-- Task prompt --
Where the line with "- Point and" appears below, start writing out lines exactly, and finish with the line with "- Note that", which is included; write out nothing else.

-- Available records --
* * *
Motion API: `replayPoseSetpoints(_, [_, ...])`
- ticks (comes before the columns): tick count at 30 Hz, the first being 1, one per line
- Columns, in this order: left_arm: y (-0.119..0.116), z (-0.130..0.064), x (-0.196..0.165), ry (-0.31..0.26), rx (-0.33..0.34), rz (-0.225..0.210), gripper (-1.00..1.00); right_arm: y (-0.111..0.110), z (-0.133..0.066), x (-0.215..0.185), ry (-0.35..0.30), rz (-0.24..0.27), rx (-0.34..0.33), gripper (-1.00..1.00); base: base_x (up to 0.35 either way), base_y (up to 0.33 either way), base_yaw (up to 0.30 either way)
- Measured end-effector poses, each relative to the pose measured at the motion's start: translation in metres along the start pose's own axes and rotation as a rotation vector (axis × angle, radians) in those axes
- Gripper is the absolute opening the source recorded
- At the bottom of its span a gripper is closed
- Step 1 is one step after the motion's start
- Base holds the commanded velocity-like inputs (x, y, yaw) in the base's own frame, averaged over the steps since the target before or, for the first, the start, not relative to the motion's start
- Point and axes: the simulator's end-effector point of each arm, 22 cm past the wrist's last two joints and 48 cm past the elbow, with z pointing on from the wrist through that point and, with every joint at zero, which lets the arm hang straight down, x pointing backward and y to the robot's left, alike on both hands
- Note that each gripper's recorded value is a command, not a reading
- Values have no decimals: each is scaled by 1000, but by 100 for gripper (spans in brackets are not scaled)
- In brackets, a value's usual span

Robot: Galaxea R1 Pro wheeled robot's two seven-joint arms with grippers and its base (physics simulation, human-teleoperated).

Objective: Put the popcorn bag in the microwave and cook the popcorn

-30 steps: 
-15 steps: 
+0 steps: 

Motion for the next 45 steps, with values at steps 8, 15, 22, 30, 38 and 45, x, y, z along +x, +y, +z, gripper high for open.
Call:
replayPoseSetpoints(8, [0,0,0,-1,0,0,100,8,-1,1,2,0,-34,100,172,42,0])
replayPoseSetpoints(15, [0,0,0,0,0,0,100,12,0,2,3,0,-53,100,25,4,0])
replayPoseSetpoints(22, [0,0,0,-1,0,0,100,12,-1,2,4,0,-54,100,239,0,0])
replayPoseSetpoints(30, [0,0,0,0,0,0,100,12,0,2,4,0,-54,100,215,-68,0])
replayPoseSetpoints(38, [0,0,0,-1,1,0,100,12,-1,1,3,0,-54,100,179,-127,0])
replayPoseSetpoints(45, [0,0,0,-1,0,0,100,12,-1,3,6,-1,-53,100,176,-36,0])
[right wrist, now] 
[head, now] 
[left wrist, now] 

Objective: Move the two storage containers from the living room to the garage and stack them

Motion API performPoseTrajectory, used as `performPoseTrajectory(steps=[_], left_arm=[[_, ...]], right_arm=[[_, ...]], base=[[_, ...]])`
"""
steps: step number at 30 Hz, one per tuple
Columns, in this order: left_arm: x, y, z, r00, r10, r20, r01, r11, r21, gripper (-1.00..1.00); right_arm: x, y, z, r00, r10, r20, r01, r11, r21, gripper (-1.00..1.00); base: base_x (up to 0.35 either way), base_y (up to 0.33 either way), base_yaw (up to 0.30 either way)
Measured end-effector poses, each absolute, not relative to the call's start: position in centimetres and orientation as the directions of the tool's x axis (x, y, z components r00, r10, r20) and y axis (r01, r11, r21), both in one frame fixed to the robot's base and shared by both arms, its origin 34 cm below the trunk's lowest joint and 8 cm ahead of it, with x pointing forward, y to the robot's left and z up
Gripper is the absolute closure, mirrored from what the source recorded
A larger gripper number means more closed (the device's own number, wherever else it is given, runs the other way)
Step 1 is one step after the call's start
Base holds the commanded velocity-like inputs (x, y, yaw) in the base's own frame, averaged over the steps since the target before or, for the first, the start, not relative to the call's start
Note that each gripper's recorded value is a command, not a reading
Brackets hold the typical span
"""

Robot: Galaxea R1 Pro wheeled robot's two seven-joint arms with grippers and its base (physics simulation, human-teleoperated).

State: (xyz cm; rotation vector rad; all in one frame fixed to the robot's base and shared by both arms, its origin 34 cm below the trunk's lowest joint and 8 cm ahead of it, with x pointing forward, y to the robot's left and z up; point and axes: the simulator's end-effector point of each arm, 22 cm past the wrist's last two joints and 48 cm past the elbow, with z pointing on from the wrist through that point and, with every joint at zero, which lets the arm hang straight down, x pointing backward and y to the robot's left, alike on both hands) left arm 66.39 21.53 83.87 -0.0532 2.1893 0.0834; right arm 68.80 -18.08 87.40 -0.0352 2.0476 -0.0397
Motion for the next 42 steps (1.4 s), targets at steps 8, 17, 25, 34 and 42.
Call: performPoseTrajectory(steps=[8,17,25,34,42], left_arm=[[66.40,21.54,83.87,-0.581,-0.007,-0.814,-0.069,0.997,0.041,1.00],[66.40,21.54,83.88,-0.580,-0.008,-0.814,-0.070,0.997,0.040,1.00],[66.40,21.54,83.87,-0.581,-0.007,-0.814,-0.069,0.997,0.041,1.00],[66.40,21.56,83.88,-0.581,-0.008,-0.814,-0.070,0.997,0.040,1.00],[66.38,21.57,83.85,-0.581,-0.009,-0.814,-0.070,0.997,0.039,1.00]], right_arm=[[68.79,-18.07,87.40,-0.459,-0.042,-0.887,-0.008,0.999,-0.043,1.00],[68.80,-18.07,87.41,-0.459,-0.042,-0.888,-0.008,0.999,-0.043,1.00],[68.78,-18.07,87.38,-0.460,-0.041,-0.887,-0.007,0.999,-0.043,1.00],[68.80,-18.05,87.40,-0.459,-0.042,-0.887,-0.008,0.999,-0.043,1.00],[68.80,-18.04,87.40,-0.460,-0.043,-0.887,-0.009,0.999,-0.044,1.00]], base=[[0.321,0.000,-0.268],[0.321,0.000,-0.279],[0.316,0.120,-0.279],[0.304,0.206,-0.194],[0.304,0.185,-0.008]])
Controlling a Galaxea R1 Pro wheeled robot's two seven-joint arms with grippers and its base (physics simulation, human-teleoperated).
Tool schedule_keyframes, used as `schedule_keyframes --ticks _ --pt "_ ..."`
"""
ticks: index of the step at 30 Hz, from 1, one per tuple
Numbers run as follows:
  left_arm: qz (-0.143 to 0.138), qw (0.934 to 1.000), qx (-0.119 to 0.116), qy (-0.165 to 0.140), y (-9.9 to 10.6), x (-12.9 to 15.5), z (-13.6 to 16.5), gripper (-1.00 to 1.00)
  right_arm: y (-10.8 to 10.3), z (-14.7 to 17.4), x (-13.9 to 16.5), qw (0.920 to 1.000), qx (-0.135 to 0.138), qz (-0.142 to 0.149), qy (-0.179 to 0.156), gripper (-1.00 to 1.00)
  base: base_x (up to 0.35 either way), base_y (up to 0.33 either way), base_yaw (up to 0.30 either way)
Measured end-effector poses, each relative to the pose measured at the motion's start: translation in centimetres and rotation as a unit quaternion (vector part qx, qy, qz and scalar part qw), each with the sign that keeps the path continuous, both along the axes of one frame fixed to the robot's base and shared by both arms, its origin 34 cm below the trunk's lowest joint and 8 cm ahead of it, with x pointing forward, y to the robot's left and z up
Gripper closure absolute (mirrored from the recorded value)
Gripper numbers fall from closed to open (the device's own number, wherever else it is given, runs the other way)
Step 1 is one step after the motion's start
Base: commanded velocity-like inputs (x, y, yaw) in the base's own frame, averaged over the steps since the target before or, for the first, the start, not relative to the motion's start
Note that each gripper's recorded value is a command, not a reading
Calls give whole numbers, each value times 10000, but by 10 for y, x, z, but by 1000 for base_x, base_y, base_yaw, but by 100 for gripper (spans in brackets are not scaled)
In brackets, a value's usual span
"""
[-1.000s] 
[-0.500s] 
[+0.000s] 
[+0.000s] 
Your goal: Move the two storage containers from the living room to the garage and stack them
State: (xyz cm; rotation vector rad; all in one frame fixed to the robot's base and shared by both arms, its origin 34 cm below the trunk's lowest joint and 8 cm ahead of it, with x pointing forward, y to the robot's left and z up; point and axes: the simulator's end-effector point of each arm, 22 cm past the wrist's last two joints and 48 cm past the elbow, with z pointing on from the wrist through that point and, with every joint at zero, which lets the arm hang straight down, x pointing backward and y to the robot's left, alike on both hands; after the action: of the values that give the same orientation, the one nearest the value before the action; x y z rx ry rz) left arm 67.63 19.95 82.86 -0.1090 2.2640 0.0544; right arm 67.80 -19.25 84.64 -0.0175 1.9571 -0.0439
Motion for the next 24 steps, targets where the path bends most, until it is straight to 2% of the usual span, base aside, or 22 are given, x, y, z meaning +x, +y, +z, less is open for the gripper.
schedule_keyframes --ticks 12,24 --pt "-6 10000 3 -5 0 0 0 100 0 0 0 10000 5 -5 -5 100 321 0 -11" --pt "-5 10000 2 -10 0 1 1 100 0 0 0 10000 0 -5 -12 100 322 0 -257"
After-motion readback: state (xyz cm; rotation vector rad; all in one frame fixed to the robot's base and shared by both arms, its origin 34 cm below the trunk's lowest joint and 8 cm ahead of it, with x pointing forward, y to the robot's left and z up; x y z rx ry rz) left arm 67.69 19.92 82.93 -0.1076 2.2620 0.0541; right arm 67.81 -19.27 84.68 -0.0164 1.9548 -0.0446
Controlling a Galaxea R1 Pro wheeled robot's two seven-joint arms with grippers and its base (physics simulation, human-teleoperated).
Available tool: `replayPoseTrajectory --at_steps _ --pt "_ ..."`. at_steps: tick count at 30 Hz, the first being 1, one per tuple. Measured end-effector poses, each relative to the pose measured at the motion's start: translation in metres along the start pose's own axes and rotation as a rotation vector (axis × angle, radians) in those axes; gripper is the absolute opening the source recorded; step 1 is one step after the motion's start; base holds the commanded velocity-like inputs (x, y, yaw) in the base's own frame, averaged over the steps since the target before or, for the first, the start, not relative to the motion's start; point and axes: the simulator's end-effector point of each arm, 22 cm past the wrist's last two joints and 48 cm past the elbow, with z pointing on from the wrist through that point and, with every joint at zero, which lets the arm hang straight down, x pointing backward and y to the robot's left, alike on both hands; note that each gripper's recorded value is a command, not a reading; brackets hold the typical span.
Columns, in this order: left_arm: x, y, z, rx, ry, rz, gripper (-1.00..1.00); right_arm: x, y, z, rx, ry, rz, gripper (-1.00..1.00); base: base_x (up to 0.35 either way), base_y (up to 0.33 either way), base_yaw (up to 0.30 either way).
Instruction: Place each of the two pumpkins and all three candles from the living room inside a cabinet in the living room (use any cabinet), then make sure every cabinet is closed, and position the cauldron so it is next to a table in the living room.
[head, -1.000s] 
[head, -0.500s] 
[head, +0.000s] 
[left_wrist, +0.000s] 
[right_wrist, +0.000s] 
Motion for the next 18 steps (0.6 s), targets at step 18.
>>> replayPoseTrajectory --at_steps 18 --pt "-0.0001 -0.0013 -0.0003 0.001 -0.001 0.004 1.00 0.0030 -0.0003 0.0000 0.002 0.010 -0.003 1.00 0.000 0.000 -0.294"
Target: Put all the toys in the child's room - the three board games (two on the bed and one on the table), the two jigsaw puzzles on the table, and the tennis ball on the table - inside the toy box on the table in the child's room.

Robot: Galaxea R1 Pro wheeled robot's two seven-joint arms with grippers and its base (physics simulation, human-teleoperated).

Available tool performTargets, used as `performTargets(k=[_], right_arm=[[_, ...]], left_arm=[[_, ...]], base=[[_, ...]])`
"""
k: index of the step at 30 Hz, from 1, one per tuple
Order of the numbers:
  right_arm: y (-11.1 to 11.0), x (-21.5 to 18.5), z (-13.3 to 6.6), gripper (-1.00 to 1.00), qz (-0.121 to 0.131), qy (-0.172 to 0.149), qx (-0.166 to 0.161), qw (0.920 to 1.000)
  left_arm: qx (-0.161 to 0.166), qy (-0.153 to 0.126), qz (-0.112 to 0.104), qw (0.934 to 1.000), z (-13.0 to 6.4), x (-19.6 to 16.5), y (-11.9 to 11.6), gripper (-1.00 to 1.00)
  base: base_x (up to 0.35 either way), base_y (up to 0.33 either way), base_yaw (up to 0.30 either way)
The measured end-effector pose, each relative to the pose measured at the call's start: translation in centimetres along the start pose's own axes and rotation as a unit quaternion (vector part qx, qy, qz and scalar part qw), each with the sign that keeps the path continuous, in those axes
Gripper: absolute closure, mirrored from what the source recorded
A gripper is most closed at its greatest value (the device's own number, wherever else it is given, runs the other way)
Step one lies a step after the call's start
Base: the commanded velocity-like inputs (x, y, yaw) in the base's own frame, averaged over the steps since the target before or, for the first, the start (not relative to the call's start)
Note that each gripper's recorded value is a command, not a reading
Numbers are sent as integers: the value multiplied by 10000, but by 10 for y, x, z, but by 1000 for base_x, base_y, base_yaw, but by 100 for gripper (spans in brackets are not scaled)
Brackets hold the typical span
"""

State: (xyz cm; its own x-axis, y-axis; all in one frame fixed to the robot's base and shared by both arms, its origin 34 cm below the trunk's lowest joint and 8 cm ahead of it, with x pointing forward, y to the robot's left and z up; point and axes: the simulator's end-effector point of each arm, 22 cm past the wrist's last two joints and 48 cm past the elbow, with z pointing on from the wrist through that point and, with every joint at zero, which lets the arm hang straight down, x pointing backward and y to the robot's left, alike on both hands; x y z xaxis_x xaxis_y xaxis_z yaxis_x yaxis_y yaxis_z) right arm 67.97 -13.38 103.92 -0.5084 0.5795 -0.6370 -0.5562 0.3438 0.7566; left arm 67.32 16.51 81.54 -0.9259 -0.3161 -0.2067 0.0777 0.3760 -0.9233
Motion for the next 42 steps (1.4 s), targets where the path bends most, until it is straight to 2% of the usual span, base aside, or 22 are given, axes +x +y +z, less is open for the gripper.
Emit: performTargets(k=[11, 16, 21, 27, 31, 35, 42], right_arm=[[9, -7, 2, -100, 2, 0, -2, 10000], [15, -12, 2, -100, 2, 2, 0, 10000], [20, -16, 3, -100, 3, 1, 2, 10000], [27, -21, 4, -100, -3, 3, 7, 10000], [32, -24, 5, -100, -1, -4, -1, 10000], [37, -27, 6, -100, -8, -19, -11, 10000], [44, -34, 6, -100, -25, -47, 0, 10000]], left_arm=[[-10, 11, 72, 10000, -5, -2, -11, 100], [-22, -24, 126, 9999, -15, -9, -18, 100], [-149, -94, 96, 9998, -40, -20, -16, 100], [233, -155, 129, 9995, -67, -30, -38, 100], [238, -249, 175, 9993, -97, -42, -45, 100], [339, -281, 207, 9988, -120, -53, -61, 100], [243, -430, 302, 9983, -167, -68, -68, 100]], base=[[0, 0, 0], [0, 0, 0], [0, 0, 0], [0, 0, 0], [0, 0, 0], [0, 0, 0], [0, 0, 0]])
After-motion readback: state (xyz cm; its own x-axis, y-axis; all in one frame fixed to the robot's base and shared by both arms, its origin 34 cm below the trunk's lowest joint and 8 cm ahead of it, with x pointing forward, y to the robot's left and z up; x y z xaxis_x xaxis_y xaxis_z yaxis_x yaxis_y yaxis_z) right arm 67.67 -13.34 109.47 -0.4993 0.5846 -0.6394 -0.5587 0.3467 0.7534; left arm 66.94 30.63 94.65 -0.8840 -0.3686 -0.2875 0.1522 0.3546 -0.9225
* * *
-- Reply --
- Point and axes: the simulator's end-effector point of each arm, 22 cm past the wrist's last two joints and 48 cm past the elbow, with z pointing on from the wrist through that point and, with every joint at zero, which lets the arm hang straight down, x pointing backward and y to the robot's left, alike on both hands
- Note that each gripper's recorded value is a command, not a reading

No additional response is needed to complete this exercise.